The Grand Théâtre de Bordeaux is an opera house in Bordeaux, France, first inaugurated on 17 April 1780. It was in this theatre that the ballet La fille mal gardée premiered in 1789, and where a young Marius Petipa staged some of his first ballets.

The theatre was designed by the architect Victor Louis (1731–1800). Louis later designed the galleries surrounding, the gardens of the Palais Royal, and the Théâtre Français in Paris.

The Grand Theatre of Bordeaux was conceived as a temple of the Arts and Light, with a neo-classical facade.
It has a portico of 12 Corinthian style colossal columns which support an entablature on which stand 12 statues that represent the nine Muses and three goddesses (Juno, Venus and Minerva). 
Pierre-François Berruer made four of the statues, and his assistant Van den Drix carved the others from Berruer's models.

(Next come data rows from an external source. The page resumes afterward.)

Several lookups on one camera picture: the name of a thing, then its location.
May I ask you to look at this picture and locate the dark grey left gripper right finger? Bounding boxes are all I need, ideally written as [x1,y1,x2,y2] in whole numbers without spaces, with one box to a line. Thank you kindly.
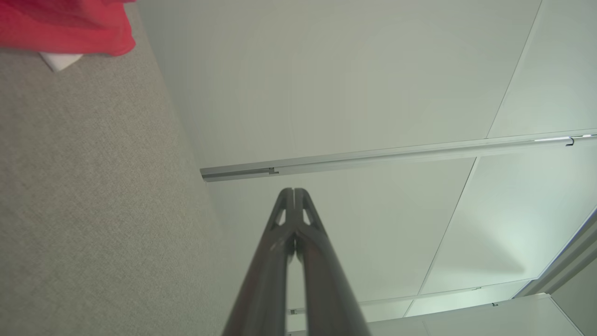
[295,188,371,336]

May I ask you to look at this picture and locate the red shirt with white sleeves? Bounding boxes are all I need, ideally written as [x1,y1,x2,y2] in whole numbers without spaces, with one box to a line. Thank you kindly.
[0,0,137,73]

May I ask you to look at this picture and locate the grey fabric sofa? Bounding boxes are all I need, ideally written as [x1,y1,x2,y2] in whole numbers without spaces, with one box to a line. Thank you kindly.
[0,0,236,336]

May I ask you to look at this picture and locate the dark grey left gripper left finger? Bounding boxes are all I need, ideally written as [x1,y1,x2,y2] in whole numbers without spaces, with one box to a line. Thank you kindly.
[222,188,294,336]

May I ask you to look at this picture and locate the aluminium wall rail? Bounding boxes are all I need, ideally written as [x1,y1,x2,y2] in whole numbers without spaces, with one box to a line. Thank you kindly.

The interior grand staircase served as a model for the grand staircase of the Opéra Garnier in Paris.

On the ceiling of the auditorium, there is a large fresco painted by Jean-Baptiste-Claude Robin. It pays homage to the Arts, to the artisans that built the building, and to the city of Bordeaux. The late scene shows a woman, allegory of Bordeaux, protected by Hermes and Athena, and in the foreground, three wealth of the city : the wine, the sea trade and the slave.

In 1871, the theatre was briefly the National Assembly for the French Parliament.

The inside of the theatre was restored in 1991, and once again has its original colours of blue and gold. The Grand Théâtre de Bordeaux is one of the oldest wooden frame opera houses in Europe not to have burnt or required rebuilding.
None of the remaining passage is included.